In the wake of the Ukraine crisis and the resulting supply chain/sanctions related issues, force majeure clauses have once taken centre stage in determining the scope of obligations for contracting parties.

A key practical issue that is arising increasingly frequently in commercial contracts is the extent to which parties must seek to find alternatives to comply with their contractual obligations and/or to mitigate their losses. In the recent decision MUR Shipping BV v RTI Ltd [2022] EWHC 467 (Comm), the English Commercial Court has provided welcome guidance that a requirement to use reasonable endeavours in a force majeure clause does not require an affected party to accept non-contractual performance.

Background

In June 2016, MUR Shipping BV and RTI Ltd entered into a freight contract (the Agreement) under which RTI agreed to ship, and MUR agreed to carry, consignments of bauxite from Guinea to Ukraine. The Agreement contained a force majeure clause which prevented liability on the part of either party for any loss, damage, delay or failure in performance caused by a force majeure event.

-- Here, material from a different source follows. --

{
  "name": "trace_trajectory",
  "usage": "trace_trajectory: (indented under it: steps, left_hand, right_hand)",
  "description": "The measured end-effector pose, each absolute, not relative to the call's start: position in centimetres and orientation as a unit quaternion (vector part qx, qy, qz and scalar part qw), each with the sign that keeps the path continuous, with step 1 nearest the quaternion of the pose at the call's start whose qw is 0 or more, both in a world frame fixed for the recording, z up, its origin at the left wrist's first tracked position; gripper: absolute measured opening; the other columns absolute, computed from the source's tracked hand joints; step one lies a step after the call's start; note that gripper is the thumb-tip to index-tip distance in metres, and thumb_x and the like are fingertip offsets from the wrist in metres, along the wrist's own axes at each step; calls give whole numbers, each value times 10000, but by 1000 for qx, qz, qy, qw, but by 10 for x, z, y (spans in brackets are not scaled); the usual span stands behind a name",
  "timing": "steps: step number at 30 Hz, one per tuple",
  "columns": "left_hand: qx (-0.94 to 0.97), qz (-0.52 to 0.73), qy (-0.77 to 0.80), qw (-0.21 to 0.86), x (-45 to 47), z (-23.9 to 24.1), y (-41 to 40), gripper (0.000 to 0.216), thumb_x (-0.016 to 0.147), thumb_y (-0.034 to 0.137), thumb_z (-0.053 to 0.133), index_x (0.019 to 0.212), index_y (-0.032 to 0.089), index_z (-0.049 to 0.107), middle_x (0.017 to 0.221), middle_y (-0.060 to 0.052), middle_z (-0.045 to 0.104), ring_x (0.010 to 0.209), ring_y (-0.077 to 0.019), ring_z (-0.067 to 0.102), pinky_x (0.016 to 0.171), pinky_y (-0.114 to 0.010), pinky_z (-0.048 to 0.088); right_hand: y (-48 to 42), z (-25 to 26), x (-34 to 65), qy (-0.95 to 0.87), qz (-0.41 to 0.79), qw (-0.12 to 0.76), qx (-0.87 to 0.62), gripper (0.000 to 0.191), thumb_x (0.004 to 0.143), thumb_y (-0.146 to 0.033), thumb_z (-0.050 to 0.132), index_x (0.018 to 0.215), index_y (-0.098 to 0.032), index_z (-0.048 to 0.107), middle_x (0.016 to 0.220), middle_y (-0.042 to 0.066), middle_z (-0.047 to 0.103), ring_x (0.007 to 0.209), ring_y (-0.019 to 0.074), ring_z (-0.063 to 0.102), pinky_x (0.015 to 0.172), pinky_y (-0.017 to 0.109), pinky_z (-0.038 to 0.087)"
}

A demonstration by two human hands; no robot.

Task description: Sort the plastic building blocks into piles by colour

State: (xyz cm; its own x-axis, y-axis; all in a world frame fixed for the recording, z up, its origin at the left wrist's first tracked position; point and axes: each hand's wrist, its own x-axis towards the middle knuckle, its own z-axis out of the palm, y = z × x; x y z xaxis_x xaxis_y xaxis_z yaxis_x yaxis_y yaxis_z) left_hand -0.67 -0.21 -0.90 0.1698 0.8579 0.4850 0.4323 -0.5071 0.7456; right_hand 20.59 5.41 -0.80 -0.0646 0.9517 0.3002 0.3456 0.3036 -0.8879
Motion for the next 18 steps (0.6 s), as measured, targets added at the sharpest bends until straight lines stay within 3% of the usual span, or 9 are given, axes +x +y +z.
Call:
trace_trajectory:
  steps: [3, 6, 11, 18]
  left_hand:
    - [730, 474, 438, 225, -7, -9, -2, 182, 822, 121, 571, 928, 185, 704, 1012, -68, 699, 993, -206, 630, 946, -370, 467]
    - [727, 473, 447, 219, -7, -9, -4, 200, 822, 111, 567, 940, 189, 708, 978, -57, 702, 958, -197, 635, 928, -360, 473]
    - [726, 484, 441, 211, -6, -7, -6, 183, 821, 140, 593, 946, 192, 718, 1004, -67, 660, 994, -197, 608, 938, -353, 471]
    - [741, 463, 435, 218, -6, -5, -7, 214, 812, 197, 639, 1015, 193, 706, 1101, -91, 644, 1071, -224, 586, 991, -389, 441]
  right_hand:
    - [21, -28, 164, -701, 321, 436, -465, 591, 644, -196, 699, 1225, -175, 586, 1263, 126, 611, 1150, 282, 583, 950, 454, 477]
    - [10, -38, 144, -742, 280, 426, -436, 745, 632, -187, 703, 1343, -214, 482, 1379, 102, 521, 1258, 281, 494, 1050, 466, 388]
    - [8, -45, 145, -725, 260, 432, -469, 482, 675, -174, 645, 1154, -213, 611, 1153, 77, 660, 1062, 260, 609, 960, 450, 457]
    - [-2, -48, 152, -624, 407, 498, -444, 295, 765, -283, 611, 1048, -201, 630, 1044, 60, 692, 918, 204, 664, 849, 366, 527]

The definition of a force majeure event included an event or state of affairs that could not be overcome by reasonable endeavours by the party affected.

In April 2016, RTI’s parent company became subject to US sanctions. MUR invoked the force majeure clause and stated that it would be a breach of sanctions for it to continue to perform its obligations. In particular, MUR stated that sanctions prevented payment to be made in USD, which was an express term of the Agreement. RTI argued that sanctions were inapplicable to MUR and that payment could instead be rendered in EUR.

MUR declined to perform its contractual obligations and RTI issued a claim in an arbitration tribunal for its costs in securing alternative freight.

The tribunal found in favour of RTI on the ground that the definition of a force majeure event included a requirement to use reasonable endeavours to overcome the relevant event. The tribunal held that accepting payment in EUR was a realistic alternative that MUR could have adopted with no detriment to it, as RTI would have paid the costs of conversion.

MUR appealed to the Commercial Court on grounds that reasonable endeavours could not extend to accepting payment in EUR when the Agreement had specified currency in US dollars.

Judgment

The Commercial Court allowed MUR’s appeal, finding that the reasonable endeavours provision in the force majeure clause did not require MUR to accept non-contractual performance (in this case, payment in a different currency to that specified in the Agreement).

Jacobs J held that contractual obligations were not “one factor to be weighed in the balance in deciding the overall question of reasonableness” but were “paramount and determinative.”

He rejected RTI’s argument that the payment obligation was not critical to the loading or discharge obligation (and that payment in EUR was the same in practice as payment in dollars as the funds could be converted), finding that the obligation to pay in a particular currency is an important contractual obligation.

He noted that distinguishing between payment obligations and practical obligations to load and discharge on grounds of importance would be undesirable and lead to uncertainty.

Conclusion

In light of the current political landscape – the imposition of economic sanctions and rising gas and oil prices – parties are once more grappling with force majeure clauses. Often there is a contractual expectation to use reasonable endeavour or a requirement under English law to mitigate losses.

This gives rise to often difficult and practical issues as to how far a party must go to perform its contractual obligations – in other words, to what extent must a party seek to find alternative supplies (for example, by procuring gas and oil from outside Russia) to meet its existing contractual obligations.

MUR is helpful in that the Commercial Court has clarified that it does not and will not expect a party to accept non-contractual performance, even if doing so would mitigate the impact of the force majeure event and allow the continuation of the contract. In finding that express contractual obligations are of paramount importance, and not one of many factors to be considered in deciding what is reasonable, the Commercial Court has made it clear that the courts will favour ensuring contractual certainty.

MUR also highlights the importance of careful drafting in commercial contracts – in industries particularly vulnerable to the imposition of sanctions (such as commodities and shipping), it would be prudent to specify what actions will constitute reasonable endeavours. Providing clear examples of what is reasonable and therefore required would allow parties to be clear of their obligations.